■ THE TASK ■
A letter-for-letter copy of the listing is required, with no pictures in it.

Top of SOURCE MATERIAL

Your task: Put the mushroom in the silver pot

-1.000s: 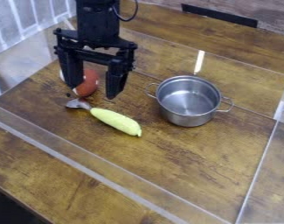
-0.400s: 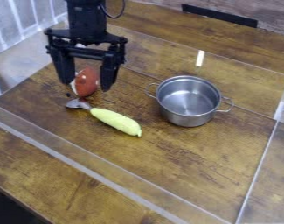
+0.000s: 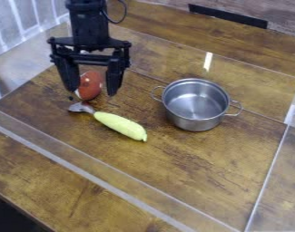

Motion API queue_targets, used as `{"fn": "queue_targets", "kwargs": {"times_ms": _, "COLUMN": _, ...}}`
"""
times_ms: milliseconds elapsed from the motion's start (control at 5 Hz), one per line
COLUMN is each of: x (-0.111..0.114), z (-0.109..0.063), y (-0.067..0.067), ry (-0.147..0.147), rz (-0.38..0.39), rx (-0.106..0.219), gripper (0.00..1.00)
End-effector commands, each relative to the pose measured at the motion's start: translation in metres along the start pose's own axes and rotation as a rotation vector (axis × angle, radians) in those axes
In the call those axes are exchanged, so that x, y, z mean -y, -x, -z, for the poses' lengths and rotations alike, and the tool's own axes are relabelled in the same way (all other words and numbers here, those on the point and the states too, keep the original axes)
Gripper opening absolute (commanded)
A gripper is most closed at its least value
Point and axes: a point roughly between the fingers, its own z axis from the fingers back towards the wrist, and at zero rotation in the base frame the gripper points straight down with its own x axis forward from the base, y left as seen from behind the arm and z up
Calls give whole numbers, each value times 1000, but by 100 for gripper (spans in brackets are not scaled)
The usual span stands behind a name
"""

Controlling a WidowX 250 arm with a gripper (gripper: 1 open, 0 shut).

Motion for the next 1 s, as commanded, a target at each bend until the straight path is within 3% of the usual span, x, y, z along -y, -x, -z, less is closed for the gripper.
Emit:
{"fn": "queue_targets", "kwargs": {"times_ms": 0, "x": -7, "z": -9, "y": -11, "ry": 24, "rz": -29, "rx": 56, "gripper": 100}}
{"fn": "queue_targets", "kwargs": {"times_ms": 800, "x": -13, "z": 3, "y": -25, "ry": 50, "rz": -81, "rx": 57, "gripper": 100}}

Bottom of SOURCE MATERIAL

■ ANSWER AREA ■
Your task: Put the mushroom in the silver pot

-1.000s: 
-0.400s: 
+0.000s: 

Motion API queue_targets, used as `{"fn": "queue_targets", "kwargs": {"times_ms": _, "COLUMN": _, ...}}`
"""
times_ms: milliseconds elapsed from the motion's start (control at 5 Hz), one per line
COLUMN is each of: x (-0.111..0.114), z (-0.109..0.063), y (-0.067..0.067), ry (-0.147..0.147), rz (-0.38..0.39), rx (-0.106..0.219), gripper (0.00..1.00)
End-effector commands, each relative to the pose measured at the motion's start: translation in metres along the start pose's own axes and rotation as a rotation vector (axis × angle, radians) in those axes
In the call those axes are exchanged, so that x, y, z mean -y, -x, -z, for the poses' lengths and rotations alike, and the tool's own axes are relabelled in the same way (all other words and numbers here, those on the point and the states too, keep the original axes)
Gripper opening absolute (commanded)
A gripper is most closed at its least value
Point and axes: a point roughly between the fingers, its own z axis from the fingers back towards the wrist, and at zero rotation in the base frame the gripper points straight down with its own x axis forward from the base, y left as seen from behind the arm and z up
Calls give whole numbers, each value times 1000, but by 100 for gripper (spans in brackets are not scaled)
The usual span stands behind a name
"""

Controlling a WidowX 250 arm with a gripper (gripper: 1 open, 0 shut).

Motion for the next 1 s, as commanded, a target at each bend until the straight path is within 3% of the usual span, x, y, z along -y, -x, -z, less is closed for the gripper.
Emit:
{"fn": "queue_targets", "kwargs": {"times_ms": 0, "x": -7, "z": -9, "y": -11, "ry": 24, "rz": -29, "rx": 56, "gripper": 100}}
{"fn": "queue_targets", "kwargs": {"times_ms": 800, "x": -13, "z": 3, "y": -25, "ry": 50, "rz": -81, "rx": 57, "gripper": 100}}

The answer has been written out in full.